La série fascine et se distingue ainsi grâce à son rythme saisissant, mais aussi grâce à sa mise en scène, à la fois sobre et d’une précision chirurgicale. Le réalisateur James Strong sonde par exemple le HMS au gré de ses longs couloirs exigus. Tout s’avère anxiogène et suintant. L’architecture du bâtiment devient sans surprise l’allégorie de l’énigme policière et du drame personnel qui hantent Amy, principale héroïne de "Vigil". Et tout cela fonctionne avec virtuosité.
L’un des grands atouts de la série "Vigil" repose aussi sur son fulgurant casting.
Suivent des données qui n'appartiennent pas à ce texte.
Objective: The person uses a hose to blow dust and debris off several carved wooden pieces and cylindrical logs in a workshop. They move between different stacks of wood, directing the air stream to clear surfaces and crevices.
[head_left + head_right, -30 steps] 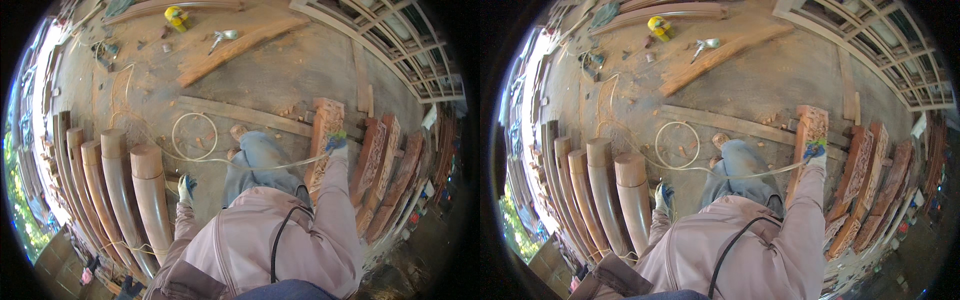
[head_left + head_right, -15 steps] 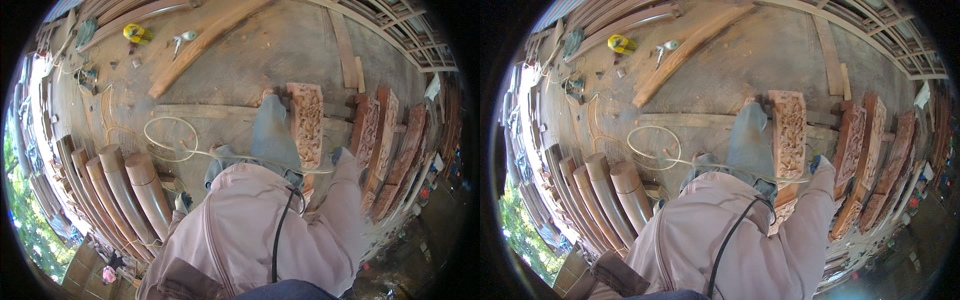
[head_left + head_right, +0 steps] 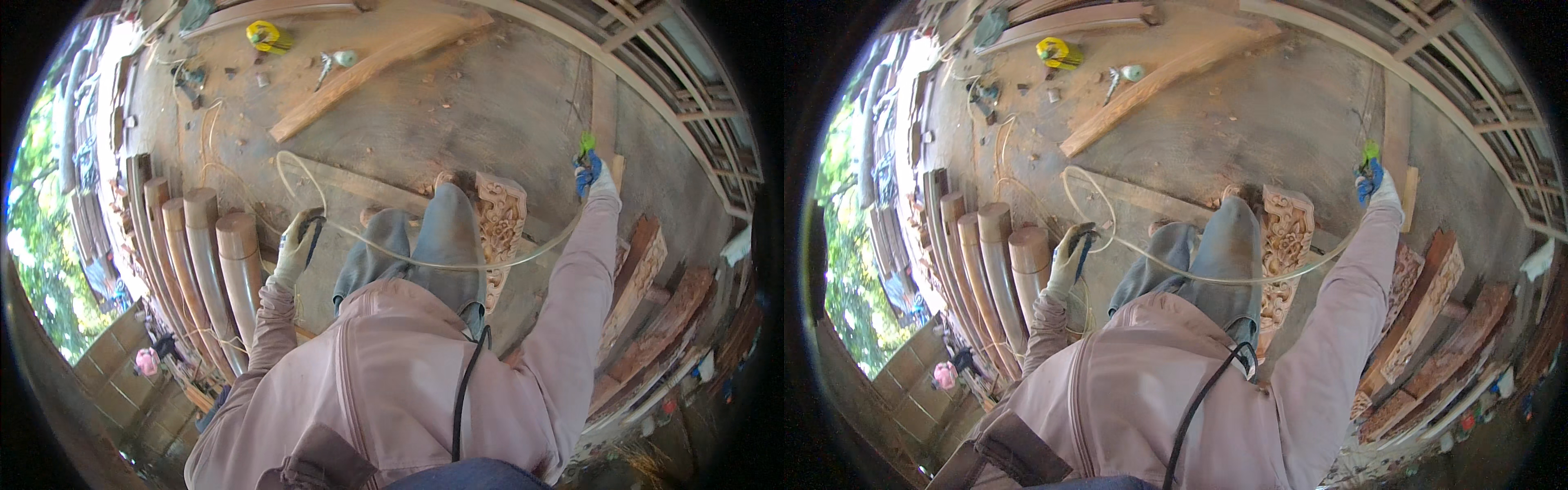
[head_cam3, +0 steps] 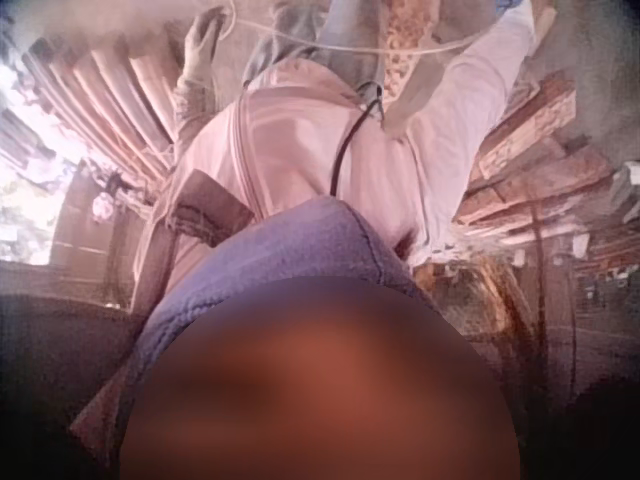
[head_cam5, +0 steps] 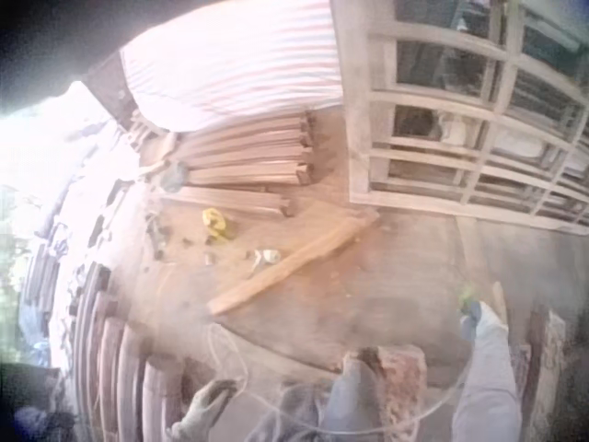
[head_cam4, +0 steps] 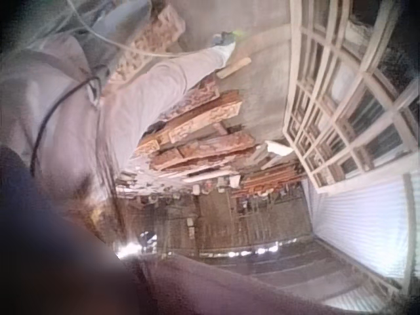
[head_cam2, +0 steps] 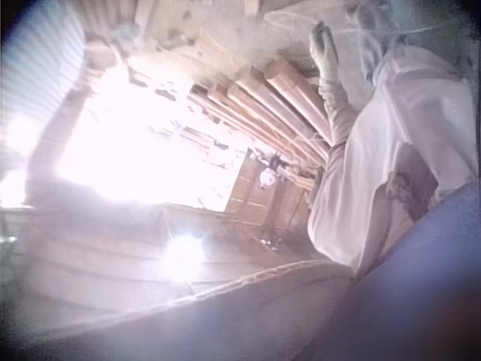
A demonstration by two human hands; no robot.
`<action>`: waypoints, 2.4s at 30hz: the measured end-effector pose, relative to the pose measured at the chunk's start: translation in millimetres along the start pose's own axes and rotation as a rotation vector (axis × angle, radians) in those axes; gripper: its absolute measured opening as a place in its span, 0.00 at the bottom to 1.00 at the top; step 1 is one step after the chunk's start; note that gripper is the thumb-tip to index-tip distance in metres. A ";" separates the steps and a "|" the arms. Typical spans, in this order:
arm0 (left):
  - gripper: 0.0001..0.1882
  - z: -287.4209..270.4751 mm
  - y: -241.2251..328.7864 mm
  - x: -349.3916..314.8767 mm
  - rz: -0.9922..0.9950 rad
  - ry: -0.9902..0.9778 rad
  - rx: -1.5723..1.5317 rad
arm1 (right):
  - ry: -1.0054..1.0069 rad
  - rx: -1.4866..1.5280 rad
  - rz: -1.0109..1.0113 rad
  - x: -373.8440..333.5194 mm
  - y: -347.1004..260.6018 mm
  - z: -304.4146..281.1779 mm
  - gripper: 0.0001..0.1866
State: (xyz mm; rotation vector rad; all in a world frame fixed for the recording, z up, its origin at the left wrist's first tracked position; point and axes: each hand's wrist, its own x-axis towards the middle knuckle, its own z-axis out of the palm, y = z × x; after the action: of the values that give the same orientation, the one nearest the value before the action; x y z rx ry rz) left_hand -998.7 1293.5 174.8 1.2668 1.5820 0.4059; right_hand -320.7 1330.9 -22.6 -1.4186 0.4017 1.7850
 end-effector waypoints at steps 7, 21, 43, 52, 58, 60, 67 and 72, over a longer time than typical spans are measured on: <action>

Outre les performances remarquables de Rose Leslie (Kirsten) et Daniel Portman (Gary), tous deux notamment passés par la case "Game of Thrones", on relève les jeux particulièrement brillants et ambigus de Paterson Joseph (commandant Newsome), Lauren Lyle (Jade Antoniak) ou encore Connor Swindells (Hadlow), acteur découvert dans "Sex Education". Qu’ils soient au premier ou au second plan, tous les acteurs brillent avec une intensité qui ne fait qu’épaissir le mystère et les zones d’ombre de la série.
Mais la palme reste le rôle tenu par l’actrice principale, Suranne Jones. Reconnaissable à son regard tendre et sombre, sans oublier sa longue silhouette athlétique, la comédienne est une habituée des rôles tourmentés ("Dr Foster", "Gentleman Jack"). Une constante qui perdure avec "Vigil". À mesure que la policière s’approche de la vérité, son passé douloureux rejaillit en flash-back. Comme s’il lui fallait d’abord résoudre et affronter les traumatismes enfouis avant d’accéder au réel et aux lueurs du présent. Le cinéma anglais, notamment horrifique, n’est pas étranger à pareille trajectoire sinueuse et psychologique. Le films d’épouvante "Eden Lake" (James Watkins, 2008) et surtout "The Descent" (Neil Marshall, 2005), pourraient même avoir servi de référence.
À la manière de "The Descent", Amy Silva doit côtoyer l’enfer, laissant revenir l’horreur à la surface pour mieux renaître. Sauf qu’ici, l’actrice et protagoniste n’en passe pas par une vengeance absolue comme chez Neil Marshall. La métaphore ne se fait en tout cas pas aussi littérale. Quoique, dans sa dernière partie, on notera une séquence géniale sous haute tension entre autre inspirée du film "Alien" (Ridley Scott, 1979), avec ses jeux de lumière ondulants (signaux d’alarme) et ses clairs-obscurs glaçants. Difficile à croire que tout cela tienne avec une telle cohérence, et pourtant.
Haletante et claustrophobique, "Vigil" a fait bondir le compteur des audiences de la BBC l’automne 2021. La série faisait aussi l’ouverture du festival Séries Mania 2021. Un engouement tout à fait justifié.
Les six épisodes de la série "Vigil" sont disponibles gratuitement sur la plateforme d’Arte.